Fin janvier, Sarkozy ironisait devant les parlementaires UMP au sujet de son choix d’être le président-candidat de l’austérité et de la TVA sociale : « Pour les uns je me suiciderais. Eh bien, je suis le suicidé le plus en forme de France ! » La fuite en avant suppose les rodomontades et le bluff jusqu’à... la chute. On voit mal comment le non-candidat pourrait passer le cap de l’élection présidentielle. Certains députés UMP sont, semble-t-il, taraudés par le doute... Étrange campagne en effet que celle de Sarkozy qui espère peut-être conjurer le sort en n’annonçant pas sa candidature, « de toute façon, l’attente crée le désir » (!), tout en décidant une série de mesures dont la mise en œuvre ne se ferait qu’une fois l’élection présidentielle passée...
Étrange discours aussi que celui qui se réfère en permanence à l’Allemagne, sa chancelière, ses syndicats, ses socialistes comme Schrœder, sa compétitivité.., comme s’il cherchait ailleurs la force qui lui manque.

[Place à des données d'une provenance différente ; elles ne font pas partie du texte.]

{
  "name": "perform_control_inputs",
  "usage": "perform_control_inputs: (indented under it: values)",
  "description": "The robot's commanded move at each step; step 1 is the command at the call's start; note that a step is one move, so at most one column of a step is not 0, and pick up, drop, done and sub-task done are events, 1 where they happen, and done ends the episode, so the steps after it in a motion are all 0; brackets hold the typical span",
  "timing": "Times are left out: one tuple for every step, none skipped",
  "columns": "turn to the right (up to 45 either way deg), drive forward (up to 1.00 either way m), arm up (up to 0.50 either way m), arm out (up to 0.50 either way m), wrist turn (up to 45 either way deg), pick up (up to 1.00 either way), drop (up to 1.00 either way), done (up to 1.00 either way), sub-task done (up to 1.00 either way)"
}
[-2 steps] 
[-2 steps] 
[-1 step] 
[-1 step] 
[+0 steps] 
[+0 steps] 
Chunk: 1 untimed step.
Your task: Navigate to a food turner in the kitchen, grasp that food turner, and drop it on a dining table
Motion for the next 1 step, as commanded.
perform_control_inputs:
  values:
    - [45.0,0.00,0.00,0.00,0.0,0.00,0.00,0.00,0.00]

Sentant le sol se dérober sous ses pieds, Nicolas le petit n’en continue pas moins sa sinistre besogne. Après avoir convoqué les directions syndicales au « sommet social » du 18 janvier pour annoncer une première série d’attaques, le 29 janvier, sur 9 chaînes de télévision, interrogé par des journalistes serviles, il a continué la charge avec ses deux principales attaques : la TVA sociale et les accords de compétitivité négociés entreprise par entreprise. Les deux visent à faire brutalement baisser le « coût du travail », c’est-à-dire le salaire direct ou indirect.
La première a concentré le mécontentement jusque dans les rangs des députés UMP mais la seconde est encore plus dure et perverse. Elle permettra aux patrons, sans attendre, dès ce mois de février, de négocier entreprise par entreprise des accords sur le temps de travail et les salaires en fonction des seuls besoins de l’entreprise, c’est-à-dire des patrons et des gros actionnaires. La porte ouverte à tous les chantages, une remise en cause du droit du travail qui permet de réaliser des accords locaux moins protecteurs pour les salariés que ce permet le droit du travail en privant ces derniers de toute possibilité de recours.

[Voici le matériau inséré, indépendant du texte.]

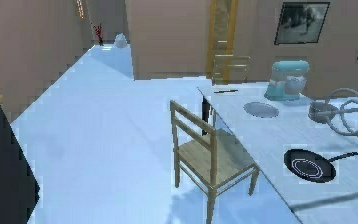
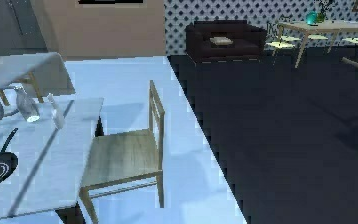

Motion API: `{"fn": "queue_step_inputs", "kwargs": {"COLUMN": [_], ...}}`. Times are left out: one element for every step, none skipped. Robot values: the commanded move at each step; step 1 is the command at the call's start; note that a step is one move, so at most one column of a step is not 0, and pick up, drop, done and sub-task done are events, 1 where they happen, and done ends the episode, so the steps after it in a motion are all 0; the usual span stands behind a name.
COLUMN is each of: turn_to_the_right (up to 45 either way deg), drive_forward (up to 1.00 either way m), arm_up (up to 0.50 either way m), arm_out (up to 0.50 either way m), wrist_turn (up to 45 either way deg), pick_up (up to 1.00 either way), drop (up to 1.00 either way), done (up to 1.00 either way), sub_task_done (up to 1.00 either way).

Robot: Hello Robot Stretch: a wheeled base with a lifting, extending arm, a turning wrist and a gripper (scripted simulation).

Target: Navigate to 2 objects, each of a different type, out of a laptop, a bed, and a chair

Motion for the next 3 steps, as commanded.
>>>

Il a fallu attendre le meeting de la CGT sur les retraites, le 31 janvier, au Zénith à Paris, pour entendre, du point de vue syndical, une condamnation claire de cette politique. Bernard Thibault a qualifié d’« arnaque » le transfert d’une partie des charges patronales sur la TVA. Concernant les négociations sur la compétitivité-emploi, il a affirmé que la CGT « ne va pas collaborer à cette opération de sabotage du droit social et appelé à préparer une puissante mobilisation de toutes les professions le 29 février prochain pour dire non à l’austérité » en souhaitant créer les conditions d’une mobilisation « unitaire » avec d’autres syndicats. Certes la politique de la direction de la CGT ne veut pas l’affrontement et s’inscrit dans un soutien à la gauche libérale et antilibérale.

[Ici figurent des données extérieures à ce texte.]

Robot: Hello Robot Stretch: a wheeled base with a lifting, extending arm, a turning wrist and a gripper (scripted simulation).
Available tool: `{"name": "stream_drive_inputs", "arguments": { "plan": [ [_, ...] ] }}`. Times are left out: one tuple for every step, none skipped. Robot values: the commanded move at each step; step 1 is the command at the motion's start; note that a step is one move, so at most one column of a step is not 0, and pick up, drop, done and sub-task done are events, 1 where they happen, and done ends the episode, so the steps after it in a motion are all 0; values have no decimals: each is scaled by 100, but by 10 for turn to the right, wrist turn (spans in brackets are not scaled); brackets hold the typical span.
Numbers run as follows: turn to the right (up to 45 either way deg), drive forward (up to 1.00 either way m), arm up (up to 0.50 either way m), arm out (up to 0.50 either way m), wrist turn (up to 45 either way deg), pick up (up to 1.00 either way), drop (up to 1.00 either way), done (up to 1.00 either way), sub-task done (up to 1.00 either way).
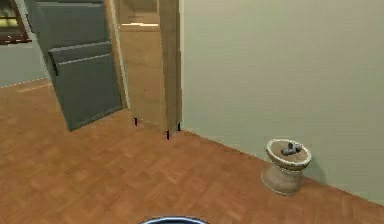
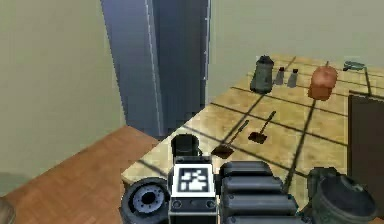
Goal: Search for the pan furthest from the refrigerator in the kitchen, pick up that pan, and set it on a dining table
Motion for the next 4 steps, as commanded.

Mais par-delà les calculs électoraux, l’initiative annoncée par Bernard Thibault peut être le point de départ d’une bataille unitaire qui devrait réunir « syndicats, partis politiques et associations » comme l’a déclaré Philippe Poutou. « Il faut qu’on organise ensemble une bataille politique avant l’élection pour empêcher les dernières attaques de Sarkozy [...] il faut une lutte d’ensemble, une grève générale », a-t-il affirmé. Oui, il faut mettre un coup d’arrêt à l’offensive engagée par Sarkozy et le Medef contre les travailleurs et toute la population. La victoire des ouvrières de Lejaby est bien la démonstration que le monde du travail a les moyens politiques d’agir.
Christine Lagarde déclarait, elle-même, peu avant, s’adressant aux dirigeants de l’Union européenne : « il y a une chose que nous devons tous comprendre : c’est que nous nous trouvons aujourd’hui à un tournant décisif. Il ne s’agit pas de sauver un pays ou une région. Il s’agit d’empêcher que le monde ne se laisse happer par une spirale de dégradation économique ». Certes, mais ce n’est pas du côté du FMI ou de la BCE que viendront les réponses. Ils sont responsables de cette « spirale de dégradation économique » et, faut-il ajouter, sociale et démocratique. La réponse ne peut venir que des travailleurs et de la population pour imposer un plan d’urgence sociale, démocratique, écologique qui implique une annulation de la dette et la mise sous tutelle des banques, leur expropriation pour créer un service public bancaire.